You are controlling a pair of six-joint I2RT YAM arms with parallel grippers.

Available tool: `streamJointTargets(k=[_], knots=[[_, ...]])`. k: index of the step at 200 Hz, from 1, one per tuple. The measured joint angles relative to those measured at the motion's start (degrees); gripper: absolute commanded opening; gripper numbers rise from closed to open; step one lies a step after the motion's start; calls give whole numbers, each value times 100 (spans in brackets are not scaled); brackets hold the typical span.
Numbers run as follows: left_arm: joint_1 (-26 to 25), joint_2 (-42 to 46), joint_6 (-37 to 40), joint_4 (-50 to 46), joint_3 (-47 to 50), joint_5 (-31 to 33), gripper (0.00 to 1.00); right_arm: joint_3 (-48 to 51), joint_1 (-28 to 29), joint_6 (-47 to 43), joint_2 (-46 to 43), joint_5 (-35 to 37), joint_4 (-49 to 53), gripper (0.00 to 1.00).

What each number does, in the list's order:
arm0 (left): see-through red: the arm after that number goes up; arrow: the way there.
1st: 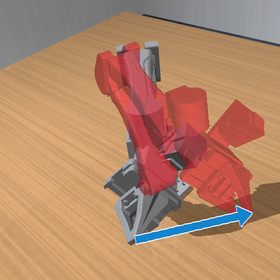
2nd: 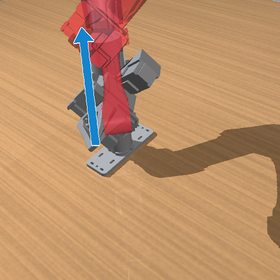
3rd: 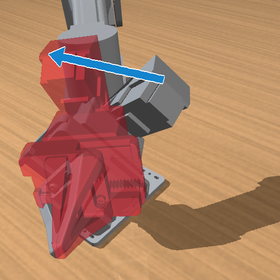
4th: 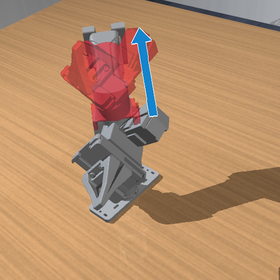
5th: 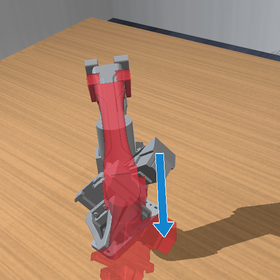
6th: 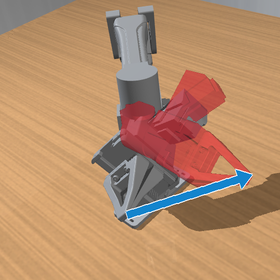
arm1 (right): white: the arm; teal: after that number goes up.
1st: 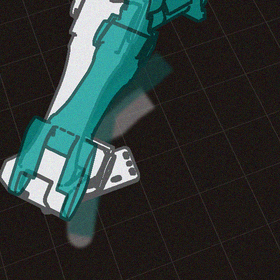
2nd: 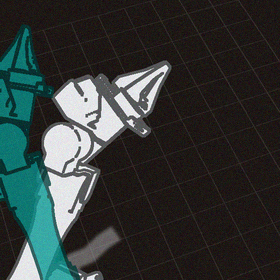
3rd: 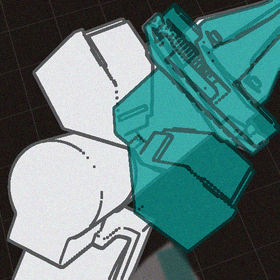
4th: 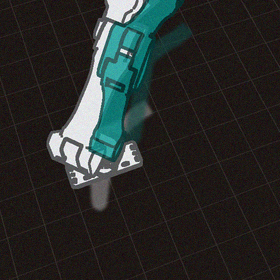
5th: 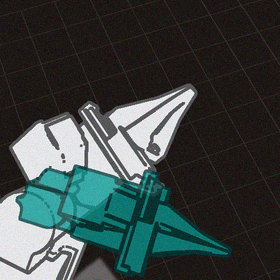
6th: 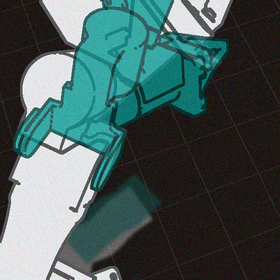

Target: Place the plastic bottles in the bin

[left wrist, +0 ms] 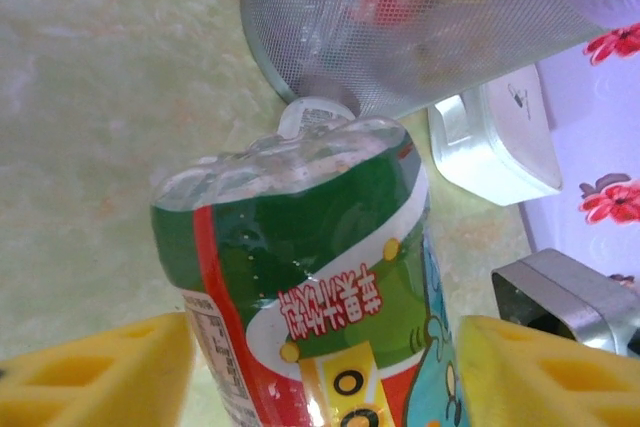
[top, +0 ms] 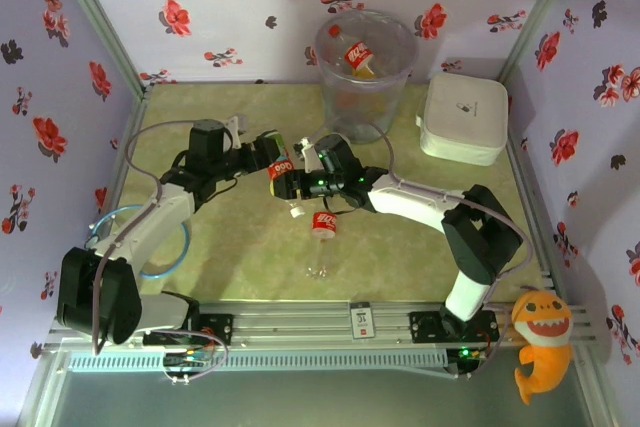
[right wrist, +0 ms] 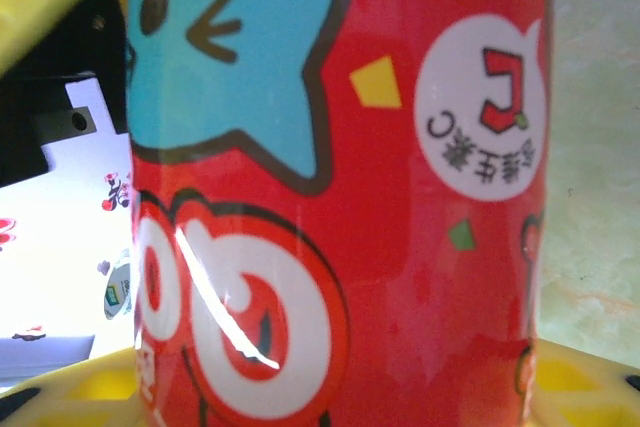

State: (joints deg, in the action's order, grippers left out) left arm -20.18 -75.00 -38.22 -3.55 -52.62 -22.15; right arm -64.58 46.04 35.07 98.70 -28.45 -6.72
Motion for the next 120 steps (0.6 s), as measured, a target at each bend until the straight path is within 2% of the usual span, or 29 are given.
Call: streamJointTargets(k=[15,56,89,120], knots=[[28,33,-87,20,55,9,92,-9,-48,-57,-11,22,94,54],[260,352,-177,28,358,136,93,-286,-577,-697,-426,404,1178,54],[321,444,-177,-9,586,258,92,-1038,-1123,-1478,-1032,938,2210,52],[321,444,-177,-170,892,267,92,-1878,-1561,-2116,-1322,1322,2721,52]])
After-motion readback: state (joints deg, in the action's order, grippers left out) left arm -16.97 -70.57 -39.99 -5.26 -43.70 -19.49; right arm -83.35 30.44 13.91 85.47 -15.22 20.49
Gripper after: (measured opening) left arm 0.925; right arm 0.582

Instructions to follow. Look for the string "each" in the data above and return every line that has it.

Written answer.
Available tool: `streamJointTargets(k=[_], knots=[[_, ...]])`. k: index of the step at 200 Hz, from 1, one per tuple. The measured joint angles relative to those measured at the motion's start (degrees); gripper: absolute commanded opening; gripper numbers rise from closed to open; step one lies a step after the motion's start; calls give whole numbers, each value times 100 (spans in brackets are not scaled); brackets hold the typical span.
What each number does, in the list's order:
Motion for the next 120 steps (0.6 s), as measured, a target at each bend until the straight path is within 2% of the usual span, or 29 are given.

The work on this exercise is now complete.